Child welfare officials often don't agree on how to respond. Orange County social workers stopped placing children at the home in February, but Los Angeles County sent at least three more children there even after the sexual assault had been reported.

"We are trying to respond to the needs of social workers and counties, who really, really need a place for these difficult kids," said Martha Lopez, head of the state Community Care Licensing division. "As long as the homes are safe and healthy and have a good program, there is reason to try to salvage them."

But determining what is safe and healthy is open to interpretation.

The saga of Research and Treatment Institute is detailed in a series of documents obtained by The Times--confidential reports from Los Angeles and Orange county child welfare officials, internal medical center memos and state licensing documents.

The crisis point arrived in early February, when a mentally disabled 13-year-old boy allegedly was sexually assaulted by other residents. The reported attack touched off a series of investigations and only reinforced a decision by the home's landlord--UC Irvine--to evict it, officials said.

The university medical center had complained for months that children were poorly tended. Campus police were called 206 times between July 1996 and Feb. 26 of this year. There was also a dispute over nearly $100,000 in back rent. In sum, the home created an "intolerable" disruption, said Medical Center Director Mark R. Laret.

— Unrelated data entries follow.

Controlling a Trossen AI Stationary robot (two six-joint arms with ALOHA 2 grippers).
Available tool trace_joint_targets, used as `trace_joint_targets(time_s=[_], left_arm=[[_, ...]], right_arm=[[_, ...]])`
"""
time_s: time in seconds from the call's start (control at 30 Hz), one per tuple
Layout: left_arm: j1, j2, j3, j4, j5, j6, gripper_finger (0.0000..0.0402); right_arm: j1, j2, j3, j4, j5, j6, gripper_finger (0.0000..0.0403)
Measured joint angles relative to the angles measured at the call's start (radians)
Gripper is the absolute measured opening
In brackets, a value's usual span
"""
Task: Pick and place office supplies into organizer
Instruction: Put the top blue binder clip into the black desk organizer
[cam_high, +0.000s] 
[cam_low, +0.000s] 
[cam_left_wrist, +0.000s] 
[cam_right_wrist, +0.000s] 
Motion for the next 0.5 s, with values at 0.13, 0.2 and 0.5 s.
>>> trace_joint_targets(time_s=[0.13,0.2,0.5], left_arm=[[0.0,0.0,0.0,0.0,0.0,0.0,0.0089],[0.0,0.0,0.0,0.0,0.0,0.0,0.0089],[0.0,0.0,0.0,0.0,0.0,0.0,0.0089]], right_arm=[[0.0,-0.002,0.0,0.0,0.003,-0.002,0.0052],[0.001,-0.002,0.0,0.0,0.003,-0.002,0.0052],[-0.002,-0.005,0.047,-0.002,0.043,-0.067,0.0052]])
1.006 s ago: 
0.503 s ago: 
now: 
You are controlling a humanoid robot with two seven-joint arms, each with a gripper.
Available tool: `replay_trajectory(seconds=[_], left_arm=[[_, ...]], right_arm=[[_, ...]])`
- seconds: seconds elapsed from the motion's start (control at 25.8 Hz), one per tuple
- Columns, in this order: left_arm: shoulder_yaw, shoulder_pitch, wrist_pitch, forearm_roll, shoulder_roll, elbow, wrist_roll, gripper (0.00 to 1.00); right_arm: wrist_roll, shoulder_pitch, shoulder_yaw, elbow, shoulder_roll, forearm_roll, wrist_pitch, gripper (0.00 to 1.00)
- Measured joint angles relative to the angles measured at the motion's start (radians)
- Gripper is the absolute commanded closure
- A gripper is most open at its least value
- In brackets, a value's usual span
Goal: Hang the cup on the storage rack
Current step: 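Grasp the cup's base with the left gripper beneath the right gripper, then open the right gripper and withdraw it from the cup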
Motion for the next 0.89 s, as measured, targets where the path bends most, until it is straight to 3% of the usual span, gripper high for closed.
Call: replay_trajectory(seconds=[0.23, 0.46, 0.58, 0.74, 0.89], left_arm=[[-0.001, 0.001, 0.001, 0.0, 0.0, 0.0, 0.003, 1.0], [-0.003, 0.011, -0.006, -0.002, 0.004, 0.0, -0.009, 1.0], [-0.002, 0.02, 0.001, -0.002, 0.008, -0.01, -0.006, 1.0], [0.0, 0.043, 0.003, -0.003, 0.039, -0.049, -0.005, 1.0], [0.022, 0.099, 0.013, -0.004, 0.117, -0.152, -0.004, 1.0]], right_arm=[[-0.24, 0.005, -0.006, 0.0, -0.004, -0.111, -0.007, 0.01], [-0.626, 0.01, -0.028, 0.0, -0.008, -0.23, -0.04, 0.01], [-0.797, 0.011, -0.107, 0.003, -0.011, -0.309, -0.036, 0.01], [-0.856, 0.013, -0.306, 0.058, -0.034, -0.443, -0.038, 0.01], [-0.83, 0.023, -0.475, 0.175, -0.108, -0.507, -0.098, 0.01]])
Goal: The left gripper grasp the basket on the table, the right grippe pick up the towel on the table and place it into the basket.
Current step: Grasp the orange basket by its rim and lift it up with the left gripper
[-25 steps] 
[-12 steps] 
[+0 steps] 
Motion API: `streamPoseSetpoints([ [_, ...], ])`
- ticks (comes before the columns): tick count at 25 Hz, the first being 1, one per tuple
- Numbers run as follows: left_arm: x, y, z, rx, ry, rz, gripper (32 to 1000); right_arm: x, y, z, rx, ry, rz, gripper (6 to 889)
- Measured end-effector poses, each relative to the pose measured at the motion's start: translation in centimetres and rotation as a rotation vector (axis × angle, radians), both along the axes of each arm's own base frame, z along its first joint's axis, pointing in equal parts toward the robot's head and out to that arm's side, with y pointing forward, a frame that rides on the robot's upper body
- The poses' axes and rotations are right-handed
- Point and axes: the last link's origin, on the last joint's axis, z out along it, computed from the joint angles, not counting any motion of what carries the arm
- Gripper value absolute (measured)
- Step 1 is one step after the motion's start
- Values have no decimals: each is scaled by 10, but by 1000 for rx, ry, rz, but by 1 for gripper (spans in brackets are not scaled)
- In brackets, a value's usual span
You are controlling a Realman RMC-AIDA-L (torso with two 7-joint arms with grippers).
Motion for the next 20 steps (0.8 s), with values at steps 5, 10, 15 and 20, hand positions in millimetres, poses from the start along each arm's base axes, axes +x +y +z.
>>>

The founders and operators of Research and Treatment Institute--which has two other group homes in Covina that reports show are in compliance with state regulations--say that they absolutely do not condone violent or sexual acts by their clients. But they say university and government regulators do not understand that, regardless of the care these adolescents receive, they are bound to act in potentially dangerous ways.

"We were clear to everyone [before the home opened] that for the first six to nine months we were going to rock and roll," said Chuck Leeb, the clinical psychologist who founded Research and Treatment Institute. "All the literature and practical experience shows this will happen with a new facility.

"These kids have long histories of this kind of behavior," said Leeb, referring to runaways and angry outbursts that have prompted much of the police attention. "Then they come here and do the behavior they have always done and . . . suddenly we are the bad guys."

But Patrick T. Smith, the state licensing official who oversees the home, said: "I never buy the statement that kids exhibit their pathology and you can't do anything. I don't buy that as an excuse."

Responding to an Acute Need

Leeb and partner David Morrison, an educational psychologist, said they formed Research and Treatment Institute in 1991 to treat the expanding population of severely emotionally disturbed adolescents. The next year their nonprofit company opened a home for disturbed preteens in Covina that would eventually grow to 24 beds.

There has been an acute need for homes that treat the most difficult children, called "Level 14s." In the child welfare bureaucracy, the term refers to the highest level of compensation allocated to group homes--more than $60,000 a year per child.